Ok I've done all of the above of what erkansus and markdsl told me to and here's my log


----------



## star_girl_k (Apr 8, 2007)

You suggested getting rid of norton
So what free internet security would you advise me to have?


----------



## andyspeake (May 11, 2007)

http://www.free-av.com/

Antivir personal edition

Free of charge works great


----------



## andyspeake (May 11, 2007)

*BEFORE BEGINNING, Please read completely through the instructions below and download the files from the links provided.*

You may want to save or print out these instructions for easier reference.

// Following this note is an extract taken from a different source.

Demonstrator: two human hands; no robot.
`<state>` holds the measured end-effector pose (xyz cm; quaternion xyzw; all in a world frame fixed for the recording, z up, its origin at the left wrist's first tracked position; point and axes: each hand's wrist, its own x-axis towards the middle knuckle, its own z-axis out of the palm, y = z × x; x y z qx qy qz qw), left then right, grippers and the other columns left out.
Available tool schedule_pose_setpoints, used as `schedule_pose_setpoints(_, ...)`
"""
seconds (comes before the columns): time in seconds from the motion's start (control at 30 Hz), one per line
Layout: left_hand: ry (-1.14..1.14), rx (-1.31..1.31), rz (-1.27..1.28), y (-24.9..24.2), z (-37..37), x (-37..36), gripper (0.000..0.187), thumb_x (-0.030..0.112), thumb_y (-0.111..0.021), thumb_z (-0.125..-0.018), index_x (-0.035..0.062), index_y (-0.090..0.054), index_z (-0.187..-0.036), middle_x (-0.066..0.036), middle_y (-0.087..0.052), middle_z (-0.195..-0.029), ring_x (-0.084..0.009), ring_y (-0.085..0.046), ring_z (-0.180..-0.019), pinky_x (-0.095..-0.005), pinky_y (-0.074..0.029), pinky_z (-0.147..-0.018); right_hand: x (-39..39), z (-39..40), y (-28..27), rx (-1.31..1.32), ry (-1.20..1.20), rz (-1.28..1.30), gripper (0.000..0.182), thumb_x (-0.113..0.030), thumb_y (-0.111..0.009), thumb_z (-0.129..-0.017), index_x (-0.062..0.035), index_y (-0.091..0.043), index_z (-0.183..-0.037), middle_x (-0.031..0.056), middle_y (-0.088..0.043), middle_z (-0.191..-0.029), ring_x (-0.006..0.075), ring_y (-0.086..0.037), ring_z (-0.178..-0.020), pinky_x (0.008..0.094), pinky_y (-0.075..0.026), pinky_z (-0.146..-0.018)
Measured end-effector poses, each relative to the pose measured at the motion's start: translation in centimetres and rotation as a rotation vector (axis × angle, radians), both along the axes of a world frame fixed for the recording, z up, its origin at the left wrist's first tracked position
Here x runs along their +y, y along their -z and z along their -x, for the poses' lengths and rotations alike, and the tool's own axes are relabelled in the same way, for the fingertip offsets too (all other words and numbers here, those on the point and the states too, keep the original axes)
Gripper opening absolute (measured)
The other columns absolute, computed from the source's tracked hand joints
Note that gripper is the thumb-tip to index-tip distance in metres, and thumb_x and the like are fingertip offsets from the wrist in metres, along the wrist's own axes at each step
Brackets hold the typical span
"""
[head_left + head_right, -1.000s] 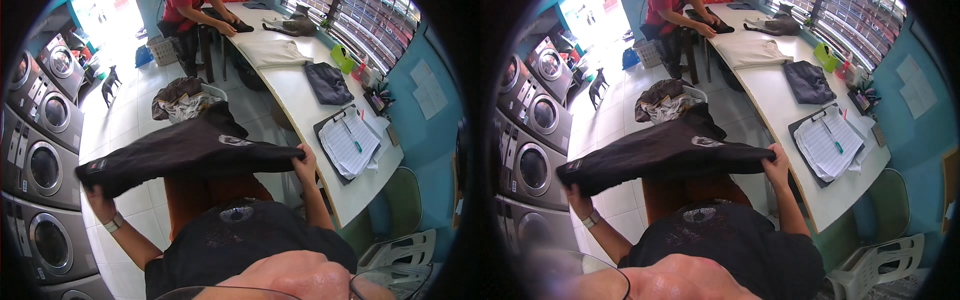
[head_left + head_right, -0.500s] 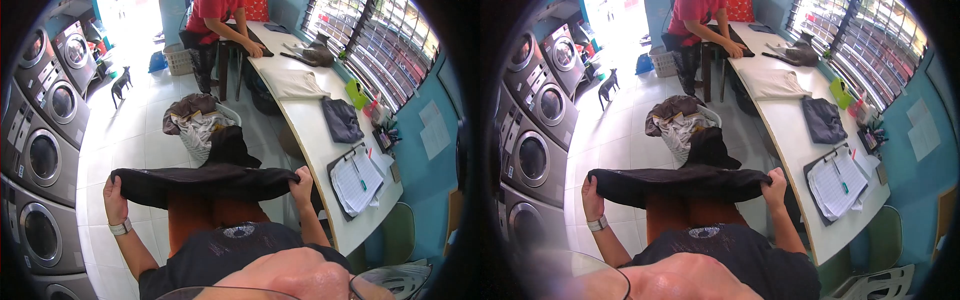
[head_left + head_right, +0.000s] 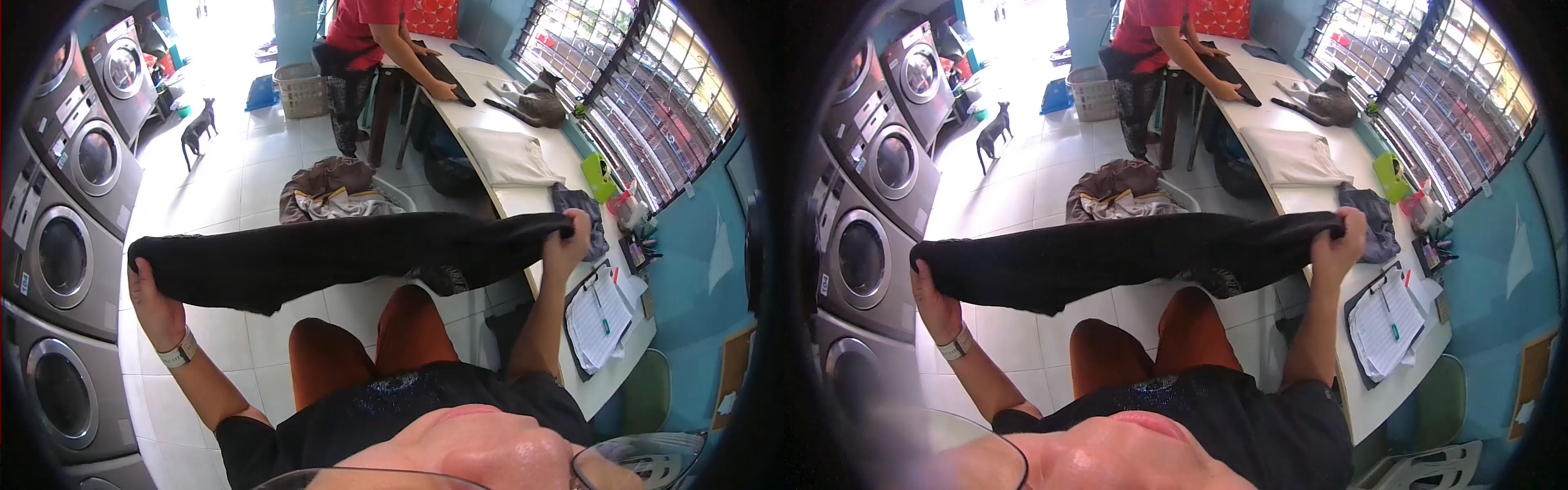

First, download AVG Anti-Spyware.

Next, download Lavasoft's Ad-Aware and the VX2 Cleaner. Install Ad-Aware using the default options, then install *VX2cleaner_inst.exe*, taking all the defaults there as well.

Run Ad-Aware, update to the latest definitions, then click on *Add-ons* in the lefthand column. Select *VX2 Cleaner V2.0* and click *Run Tool*. Click *OK*, then, if something is found, click *Clean* as in the directions given. Click *Close*, and exit Ad-Aware.

Reboot your PC and run Ad-Aware again. This time, click on the *Start* button in Ad-Aware, select Perform smart system scan and click *Next*. Once the scan finishes, click *Next* again. Select all objects found (right click anywhere in the list of found objects and click Select All Objects). Click *Next* one more time, then *OK* to confirm the removal.

You will be prompted to set Ad-Aware to run on reboot, click *OK*. Exit Ad-Aware and restart your PC once again.

When Ad-Aware starts up, click on *Start*, then *Next*.Follow the steps above if anything is found, or click *Finish*, then exit Ad-Aware.

*For a final cleanup, please install and run AVG Anti-Spyware*.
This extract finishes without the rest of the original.